**AIM OF THE EXERCISE**. Every line from the one with "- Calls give" to the final line of the listing below should be repeated exactly, and only those.
☆ ☆ ☆ ☆
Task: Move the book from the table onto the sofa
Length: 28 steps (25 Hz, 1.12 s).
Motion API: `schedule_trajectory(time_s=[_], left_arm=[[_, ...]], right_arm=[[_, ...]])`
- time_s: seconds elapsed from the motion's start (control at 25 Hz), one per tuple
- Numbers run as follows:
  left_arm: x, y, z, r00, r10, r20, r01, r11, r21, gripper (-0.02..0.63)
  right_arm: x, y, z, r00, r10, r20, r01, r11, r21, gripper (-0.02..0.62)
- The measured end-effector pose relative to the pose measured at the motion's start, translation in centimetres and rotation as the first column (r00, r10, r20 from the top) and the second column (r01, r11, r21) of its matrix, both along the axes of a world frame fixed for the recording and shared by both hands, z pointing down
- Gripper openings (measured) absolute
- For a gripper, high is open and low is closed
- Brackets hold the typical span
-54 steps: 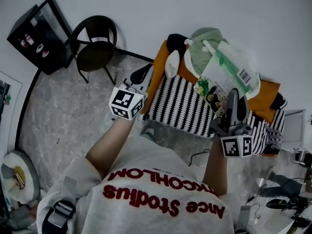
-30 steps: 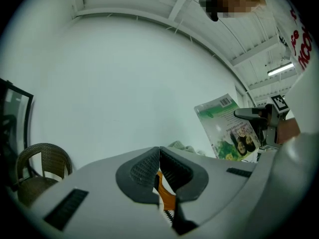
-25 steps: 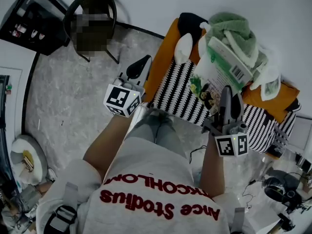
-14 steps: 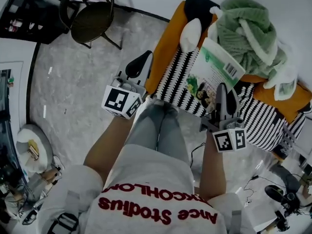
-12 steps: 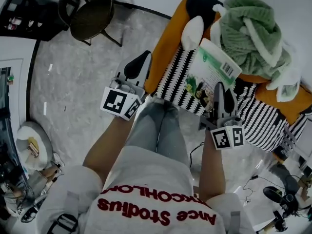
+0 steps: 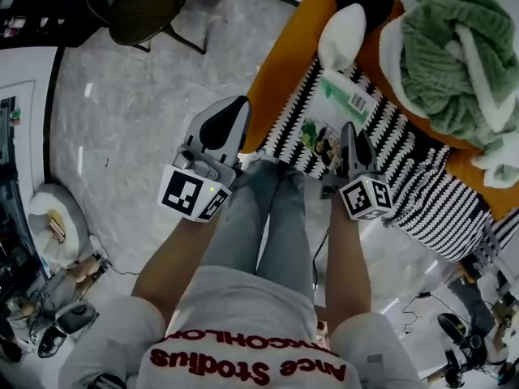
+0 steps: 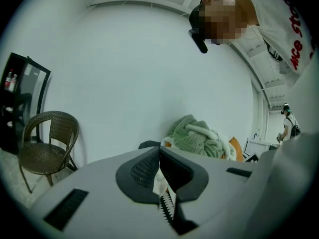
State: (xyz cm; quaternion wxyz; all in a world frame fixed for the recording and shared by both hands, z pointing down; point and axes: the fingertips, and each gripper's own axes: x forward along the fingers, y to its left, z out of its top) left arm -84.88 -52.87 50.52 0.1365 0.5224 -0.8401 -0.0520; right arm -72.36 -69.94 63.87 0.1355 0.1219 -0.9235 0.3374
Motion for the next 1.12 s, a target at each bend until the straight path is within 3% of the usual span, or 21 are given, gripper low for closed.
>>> schedule_trajectory(time_s=[0.24,0.52,0.84,1.12], left_arm=[[0.5,1.0,4.4,0.999,-0.038,-0.037,0.037,0.999,-0.029,0.017],[0.7,1.3,7.9,0.998,-0.045,-0.053,0.042,0.998,-0.055,0.017],[0.7,2.7,10.1,0.995,-0.065,-0.075,0.059,0.995,-0.077,0.017],[0.9,2.7,11.2,0.994,-0.064,-0.087,0.057,0.995,-0.080,0.017]], right_arm=[[-1.2,0.3,10.3,0.996,-0.025,-0.091,0.015,0.995,-0.104,0.084],[-2.1,0.7,19.4,0.988,-0.012,-0.154,-0.030,0.964,-0.264,0.084],[-1.9,0.4,25.1,0.983,0.011,-0.185,-0.082,0.920,-0.384,0.084],[-1.0,-0.3,28.2,0.965,-0.031,-0.260,-0.088,0.897,-0.433,0.089]])
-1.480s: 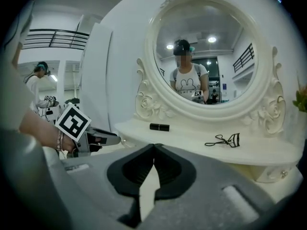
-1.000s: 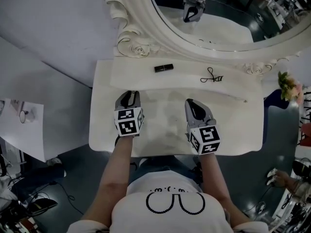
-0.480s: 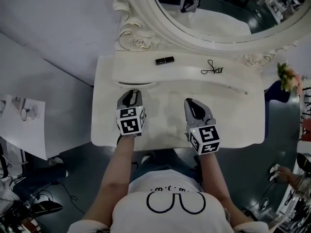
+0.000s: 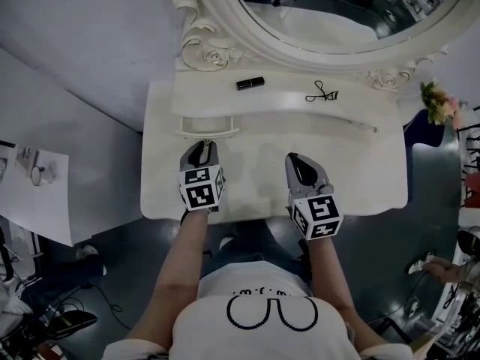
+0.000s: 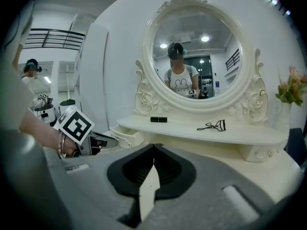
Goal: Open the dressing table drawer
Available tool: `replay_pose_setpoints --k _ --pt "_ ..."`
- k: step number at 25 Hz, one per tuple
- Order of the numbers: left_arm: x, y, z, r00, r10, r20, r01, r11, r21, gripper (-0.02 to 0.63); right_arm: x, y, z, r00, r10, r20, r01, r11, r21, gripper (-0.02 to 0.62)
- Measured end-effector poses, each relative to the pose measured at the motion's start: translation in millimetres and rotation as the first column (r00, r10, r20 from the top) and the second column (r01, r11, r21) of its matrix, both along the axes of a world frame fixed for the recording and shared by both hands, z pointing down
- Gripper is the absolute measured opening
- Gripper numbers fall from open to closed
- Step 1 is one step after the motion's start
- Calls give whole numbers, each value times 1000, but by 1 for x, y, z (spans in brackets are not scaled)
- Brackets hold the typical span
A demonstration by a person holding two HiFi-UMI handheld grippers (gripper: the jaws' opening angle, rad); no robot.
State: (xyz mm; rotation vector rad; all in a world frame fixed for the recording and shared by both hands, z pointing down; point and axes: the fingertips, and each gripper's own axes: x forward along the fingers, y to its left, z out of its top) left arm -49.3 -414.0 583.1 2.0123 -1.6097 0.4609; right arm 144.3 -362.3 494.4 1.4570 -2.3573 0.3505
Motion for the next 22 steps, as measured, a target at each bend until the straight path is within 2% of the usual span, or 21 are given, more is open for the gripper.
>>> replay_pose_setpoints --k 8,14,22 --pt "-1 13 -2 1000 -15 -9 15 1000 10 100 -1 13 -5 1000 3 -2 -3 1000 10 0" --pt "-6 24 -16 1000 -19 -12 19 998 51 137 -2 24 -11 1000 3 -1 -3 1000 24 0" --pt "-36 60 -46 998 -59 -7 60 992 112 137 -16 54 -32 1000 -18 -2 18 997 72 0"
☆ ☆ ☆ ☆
**RESPONSE**.
- Calls give whole numbers, each value times 1000, but by 1 for x, y, z (spans in brackets are not scaled)
- Brackets hold the typical span
A demonstration by a person holding two HiFi-UMI handheld grippers (gripper: the jaws' opening angle, rad); no robot.
State: (xyz mm; rotation vector rad; all in a world frame fixed for the recording and shared by both hands, z pointing down; point and axes: the fingertips, and each gripper's own axes: x forward along the fingers, y to its left, z out of its top) left arm -49.3 -414.0 583.1 2.0123 -1.6097 0.4609; right arm 144.3 -362.3 494.4 1.4570 -2.3573 0.3505
Motion for the next 22 steps, as measured, a target at each bend until the straight path is within 2% of the usual span, or 21 are given, more is open for the gripper.
>>> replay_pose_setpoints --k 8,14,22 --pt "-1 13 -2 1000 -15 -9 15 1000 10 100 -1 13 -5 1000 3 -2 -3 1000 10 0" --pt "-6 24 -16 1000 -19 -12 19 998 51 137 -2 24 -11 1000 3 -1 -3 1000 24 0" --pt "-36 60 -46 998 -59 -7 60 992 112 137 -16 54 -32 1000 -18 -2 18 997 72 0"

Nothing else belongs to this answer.